THE TASK =>
Retype every line below precisely as it appears.

THE DATA =>

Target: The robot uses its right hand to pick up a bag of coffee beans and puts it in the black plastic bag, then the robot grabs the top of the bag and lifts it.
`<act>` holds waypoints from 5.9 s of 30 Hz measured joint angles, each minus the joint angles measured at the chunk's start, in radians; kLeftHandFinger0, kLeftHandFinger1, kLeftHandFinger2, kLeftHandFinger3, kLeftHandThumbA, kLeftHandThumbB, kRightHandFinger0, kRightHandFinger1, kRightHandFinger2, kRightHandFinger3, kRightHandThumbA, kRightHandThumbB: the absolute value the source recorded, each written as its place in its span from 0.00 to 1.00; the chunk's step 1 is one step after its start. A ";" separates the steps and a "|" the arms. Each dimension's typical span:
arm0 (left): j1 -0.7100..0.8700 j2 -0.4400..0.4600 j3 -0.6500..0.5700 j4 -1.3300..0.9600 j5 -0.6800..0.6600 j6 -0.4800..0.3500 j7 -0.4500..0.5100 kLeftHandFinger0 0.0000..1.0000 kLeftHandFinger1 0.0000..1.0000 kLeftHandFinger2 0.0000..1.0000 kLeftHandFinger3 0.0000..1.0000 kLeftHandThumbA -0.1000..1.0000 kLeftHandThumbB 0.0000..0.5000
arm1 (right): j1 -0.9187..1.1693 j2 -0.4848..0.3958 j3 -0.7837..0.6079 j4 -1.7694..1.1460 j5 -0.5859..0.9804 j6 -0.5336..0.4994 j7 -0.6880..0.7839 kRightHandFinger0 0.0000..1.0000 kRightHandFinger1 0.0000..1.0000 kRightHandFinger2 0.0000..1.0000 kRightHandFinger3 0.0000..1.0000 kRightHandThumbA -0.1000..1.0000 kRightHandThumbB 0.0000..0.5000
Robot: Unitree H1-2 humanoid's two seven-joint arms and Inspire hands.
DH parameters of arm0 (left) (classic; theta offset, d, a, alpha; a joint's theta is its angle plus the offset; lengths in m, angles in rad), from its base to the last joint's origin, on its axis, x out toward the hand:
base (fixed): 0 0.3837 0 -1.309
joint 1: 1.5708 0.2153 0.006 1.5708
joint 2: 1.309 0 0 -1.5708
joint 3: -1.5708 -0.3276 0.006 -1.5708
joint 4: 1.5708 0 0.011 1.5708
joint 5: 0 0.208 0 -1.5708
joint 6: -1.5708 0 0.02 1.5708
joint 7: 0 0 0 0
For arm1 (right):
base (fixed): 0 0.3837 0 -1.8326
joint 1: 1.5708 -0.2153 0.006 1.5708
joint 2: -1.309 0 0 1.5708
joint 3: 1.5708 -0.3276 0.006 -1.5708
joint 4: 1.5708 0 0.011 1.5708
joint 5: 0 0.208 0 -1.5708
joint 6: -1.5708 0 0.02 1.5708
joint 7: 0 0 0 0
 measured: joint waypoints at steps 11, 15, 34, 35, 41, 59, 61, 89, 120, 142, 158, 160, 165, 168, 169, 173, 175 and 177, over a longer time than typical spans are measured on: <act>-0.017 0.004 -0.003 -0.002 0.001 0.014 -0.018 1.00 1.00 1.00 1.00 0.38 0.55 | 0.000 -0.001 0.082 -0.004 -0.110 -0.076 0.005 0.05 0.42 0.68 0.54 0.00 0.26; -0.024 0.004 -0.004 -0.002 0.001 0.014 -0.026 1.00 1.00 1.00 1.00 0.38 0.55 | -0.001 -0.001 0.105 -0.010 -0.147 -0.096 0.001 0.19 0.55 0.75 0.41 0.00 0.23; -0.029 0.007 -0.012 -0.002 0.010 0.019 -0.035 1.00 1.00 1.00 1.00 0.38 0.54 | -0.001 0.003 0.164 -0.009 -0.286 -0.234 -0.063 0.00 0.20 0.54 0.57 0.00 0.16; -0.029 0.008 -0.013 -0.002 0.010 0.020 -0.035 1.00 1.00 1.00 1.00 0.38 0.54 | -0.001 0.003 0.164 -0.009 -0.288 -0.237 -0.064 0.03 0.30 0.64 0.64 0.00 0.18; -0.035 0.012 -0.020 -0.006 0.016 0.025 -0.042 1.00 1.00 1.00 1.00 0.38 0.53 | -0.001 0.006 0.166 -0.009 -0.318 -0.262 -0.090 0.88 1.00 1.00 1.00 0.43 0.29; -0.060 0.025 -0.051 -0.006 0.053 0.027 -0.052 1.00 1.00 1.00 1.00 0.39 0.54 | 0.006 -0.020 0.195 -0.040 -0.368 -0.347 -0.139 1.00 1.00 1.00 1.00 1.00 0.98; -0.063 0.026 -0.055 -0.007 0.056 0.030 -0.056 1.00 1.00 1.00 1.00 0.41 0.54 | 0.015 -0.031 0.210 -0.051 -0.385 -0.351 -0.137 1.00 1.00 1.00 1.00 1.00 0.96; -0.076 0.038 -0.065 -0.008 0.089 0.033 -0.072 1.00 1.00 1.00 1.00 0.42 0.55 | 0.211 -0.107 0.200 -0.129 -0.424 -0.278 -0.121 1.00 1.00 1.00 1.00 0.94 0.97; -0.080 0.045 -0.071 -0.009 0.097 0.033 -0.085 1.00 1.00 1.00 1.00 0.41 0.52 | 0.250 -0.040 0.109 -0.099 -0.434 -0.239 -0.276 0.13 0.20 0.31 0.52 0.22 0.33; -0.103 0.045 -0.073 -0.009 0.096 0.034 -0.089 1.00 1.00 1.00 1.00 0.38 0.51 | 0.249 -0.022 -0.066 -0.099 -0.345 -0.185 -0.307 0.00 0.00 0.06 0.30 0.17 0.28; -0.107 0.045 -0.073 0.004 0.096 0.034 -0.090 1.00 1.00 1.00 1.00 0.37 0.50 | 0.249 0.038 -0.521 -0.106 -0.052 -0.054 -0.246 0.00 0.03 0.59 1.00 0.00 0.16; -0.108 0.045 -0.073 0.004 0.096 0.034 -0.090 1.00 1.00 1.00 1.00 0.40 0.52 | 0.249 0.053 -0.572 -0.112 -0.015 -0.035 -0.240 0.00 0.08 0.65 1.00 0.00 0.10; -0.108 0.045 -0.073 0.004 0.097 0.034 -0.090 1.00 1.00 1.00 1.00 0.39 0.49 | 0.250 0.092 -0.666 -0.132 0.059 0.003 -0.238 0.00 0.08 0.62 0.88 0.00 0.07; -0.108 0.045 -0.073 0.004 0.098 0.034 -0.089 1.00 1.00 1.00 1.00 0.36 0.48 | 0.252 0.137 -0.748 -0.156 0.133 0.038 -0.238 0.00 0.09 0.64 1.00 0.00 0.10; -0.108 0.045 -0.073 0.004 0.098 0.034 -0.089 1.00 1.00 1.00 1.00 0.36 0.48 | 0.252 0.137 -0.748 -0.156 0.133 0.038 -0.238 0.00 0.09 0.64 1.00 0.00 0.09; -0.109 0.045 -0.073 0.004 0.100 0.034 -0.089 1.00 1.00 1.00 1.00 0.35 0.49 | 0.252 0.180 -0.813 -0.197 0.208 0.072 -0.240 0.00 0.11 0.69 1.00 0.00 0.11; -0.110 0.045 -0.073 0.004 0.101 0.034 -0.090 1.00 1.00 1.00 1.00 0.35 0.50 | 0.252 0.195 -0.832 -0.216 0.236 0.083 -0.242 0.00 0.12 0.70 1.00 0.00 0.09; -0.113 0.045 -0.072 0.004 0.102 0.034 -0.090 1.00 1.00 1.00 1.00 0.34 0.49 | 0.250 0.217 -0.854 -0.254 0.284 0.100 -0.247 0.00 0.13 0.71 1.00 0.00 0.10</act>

TASK SOLUTION =>
Target: The robot uses its right hand to pick up a bag of coffee beans and puts it in the black plastic bag, then the robot grabs the top of the bag and lifts it.
`<act>` holds waypoints from 5.9 s of 30 Hz measured joint angles, each minus the joint angles measured at the chunk's start, in radians; kLeftHandFinger0, kLeftHandFinger1, kLeftHandFinger2, kLeftHandFinger3, kLeftHandThumbA, kLeftHandThumbB, kRightHandFinger0, kRightHandFinger1, kRightHandFinger2, kRightHandFinger3, kRightHandThumbA, kRightHandThumbB: the absolute value the source recorded, each written as its place in its span from 0.00 to 1.00; the chunk's step 1 is one step after its start. A ";" separates the steps and a "|" the arms. Each dimension's typical span:
arm0 (left): j1 -0.7100..0.8700 j2 -0.4400..0.4600 j3 -0.6500..0.5700 j4 -1.3300..0.9600 j5 -0.6800..0.6600 j6 -0.4800..0.3500 j7 -0.4500..0.5100 kLeftHandFinger0 0.0000..1.0000 kLeftHandFinger1 0.0000..1.0000 kLeftHandFinger2 0.0000..1.0000 kLeftHandFinger3 0.0000..1.0000 kLeftHandThumbA -0.1000..1.0000 kLeftHandThumbB 0.0000..0.5000
arm1 (right): j1 -0.9187..1.1693 j2 -0.4848..0.3958 j3 -0.7837..0.6079 j4 -1.7694..1.1460 j5 -0.5859..0.9804 j6 -0.5336..0.4994 j7 -0.6880..0.7839 kRightHandFinger0 0.0000..1.0000 kRightHandFinger1 0.0000..1.0000 kRightHandFinger2 0.0000..1.0000 kRightHandFinger3 0.0000..1.0000 kRightHandThumbA -0.1000..1.0000 kRightHandThumbB 0.0000..0.5000
Robot: Unitree H1-2 humanoid's two seven-joint arms and Inspire hands.
DH parameters of arm0 (left) (classic; theta offset, d, a, alpha; a joint's theta is its angle plus the offset; lengths in m, angles in rad), from its base to the last joint's origin, on its axis, x out toward the hand:
base (fixed): 0 0.3837 0 -1.309
joint 1: 1.5708 0.2153 0.006 1.5708
joint 2: 1.309 0 0 -1.5708
joint 3: -1.5708 -0.3276 0.006 -1.5708
joint 4: 1.5708 0 0.011 1.5708
joint 5: 0 0.208 0 -1.5708
joint 6: -1.5708 0 0.02 1.5708
joint 7: 0 0 0 0
For arm1 (right):
base (fixed): 0 0.3837 0 -1.8326
joint 1: 1.5708 -0.2153 0.006 1.5708
joint 2: -1.309 0 0 1.5708
joint 3: 1.5708 -0.3276 0.006 -1.5708
joint 4: 1.5708 0 0.011 1.5708
joint 5: 0 0.208 0 -1.5708
joint 6: -1.5708 0 0.02 1.5708
joint 7: 0 0 0 0
 measured: joint waypoints at steps 11, 15, 34, 35, 41, 59, 61, 89, 120, 142, 158, 160, 165, 168, 169, 173, 175 and 177, over a longer time than typical spans are measured on: <act>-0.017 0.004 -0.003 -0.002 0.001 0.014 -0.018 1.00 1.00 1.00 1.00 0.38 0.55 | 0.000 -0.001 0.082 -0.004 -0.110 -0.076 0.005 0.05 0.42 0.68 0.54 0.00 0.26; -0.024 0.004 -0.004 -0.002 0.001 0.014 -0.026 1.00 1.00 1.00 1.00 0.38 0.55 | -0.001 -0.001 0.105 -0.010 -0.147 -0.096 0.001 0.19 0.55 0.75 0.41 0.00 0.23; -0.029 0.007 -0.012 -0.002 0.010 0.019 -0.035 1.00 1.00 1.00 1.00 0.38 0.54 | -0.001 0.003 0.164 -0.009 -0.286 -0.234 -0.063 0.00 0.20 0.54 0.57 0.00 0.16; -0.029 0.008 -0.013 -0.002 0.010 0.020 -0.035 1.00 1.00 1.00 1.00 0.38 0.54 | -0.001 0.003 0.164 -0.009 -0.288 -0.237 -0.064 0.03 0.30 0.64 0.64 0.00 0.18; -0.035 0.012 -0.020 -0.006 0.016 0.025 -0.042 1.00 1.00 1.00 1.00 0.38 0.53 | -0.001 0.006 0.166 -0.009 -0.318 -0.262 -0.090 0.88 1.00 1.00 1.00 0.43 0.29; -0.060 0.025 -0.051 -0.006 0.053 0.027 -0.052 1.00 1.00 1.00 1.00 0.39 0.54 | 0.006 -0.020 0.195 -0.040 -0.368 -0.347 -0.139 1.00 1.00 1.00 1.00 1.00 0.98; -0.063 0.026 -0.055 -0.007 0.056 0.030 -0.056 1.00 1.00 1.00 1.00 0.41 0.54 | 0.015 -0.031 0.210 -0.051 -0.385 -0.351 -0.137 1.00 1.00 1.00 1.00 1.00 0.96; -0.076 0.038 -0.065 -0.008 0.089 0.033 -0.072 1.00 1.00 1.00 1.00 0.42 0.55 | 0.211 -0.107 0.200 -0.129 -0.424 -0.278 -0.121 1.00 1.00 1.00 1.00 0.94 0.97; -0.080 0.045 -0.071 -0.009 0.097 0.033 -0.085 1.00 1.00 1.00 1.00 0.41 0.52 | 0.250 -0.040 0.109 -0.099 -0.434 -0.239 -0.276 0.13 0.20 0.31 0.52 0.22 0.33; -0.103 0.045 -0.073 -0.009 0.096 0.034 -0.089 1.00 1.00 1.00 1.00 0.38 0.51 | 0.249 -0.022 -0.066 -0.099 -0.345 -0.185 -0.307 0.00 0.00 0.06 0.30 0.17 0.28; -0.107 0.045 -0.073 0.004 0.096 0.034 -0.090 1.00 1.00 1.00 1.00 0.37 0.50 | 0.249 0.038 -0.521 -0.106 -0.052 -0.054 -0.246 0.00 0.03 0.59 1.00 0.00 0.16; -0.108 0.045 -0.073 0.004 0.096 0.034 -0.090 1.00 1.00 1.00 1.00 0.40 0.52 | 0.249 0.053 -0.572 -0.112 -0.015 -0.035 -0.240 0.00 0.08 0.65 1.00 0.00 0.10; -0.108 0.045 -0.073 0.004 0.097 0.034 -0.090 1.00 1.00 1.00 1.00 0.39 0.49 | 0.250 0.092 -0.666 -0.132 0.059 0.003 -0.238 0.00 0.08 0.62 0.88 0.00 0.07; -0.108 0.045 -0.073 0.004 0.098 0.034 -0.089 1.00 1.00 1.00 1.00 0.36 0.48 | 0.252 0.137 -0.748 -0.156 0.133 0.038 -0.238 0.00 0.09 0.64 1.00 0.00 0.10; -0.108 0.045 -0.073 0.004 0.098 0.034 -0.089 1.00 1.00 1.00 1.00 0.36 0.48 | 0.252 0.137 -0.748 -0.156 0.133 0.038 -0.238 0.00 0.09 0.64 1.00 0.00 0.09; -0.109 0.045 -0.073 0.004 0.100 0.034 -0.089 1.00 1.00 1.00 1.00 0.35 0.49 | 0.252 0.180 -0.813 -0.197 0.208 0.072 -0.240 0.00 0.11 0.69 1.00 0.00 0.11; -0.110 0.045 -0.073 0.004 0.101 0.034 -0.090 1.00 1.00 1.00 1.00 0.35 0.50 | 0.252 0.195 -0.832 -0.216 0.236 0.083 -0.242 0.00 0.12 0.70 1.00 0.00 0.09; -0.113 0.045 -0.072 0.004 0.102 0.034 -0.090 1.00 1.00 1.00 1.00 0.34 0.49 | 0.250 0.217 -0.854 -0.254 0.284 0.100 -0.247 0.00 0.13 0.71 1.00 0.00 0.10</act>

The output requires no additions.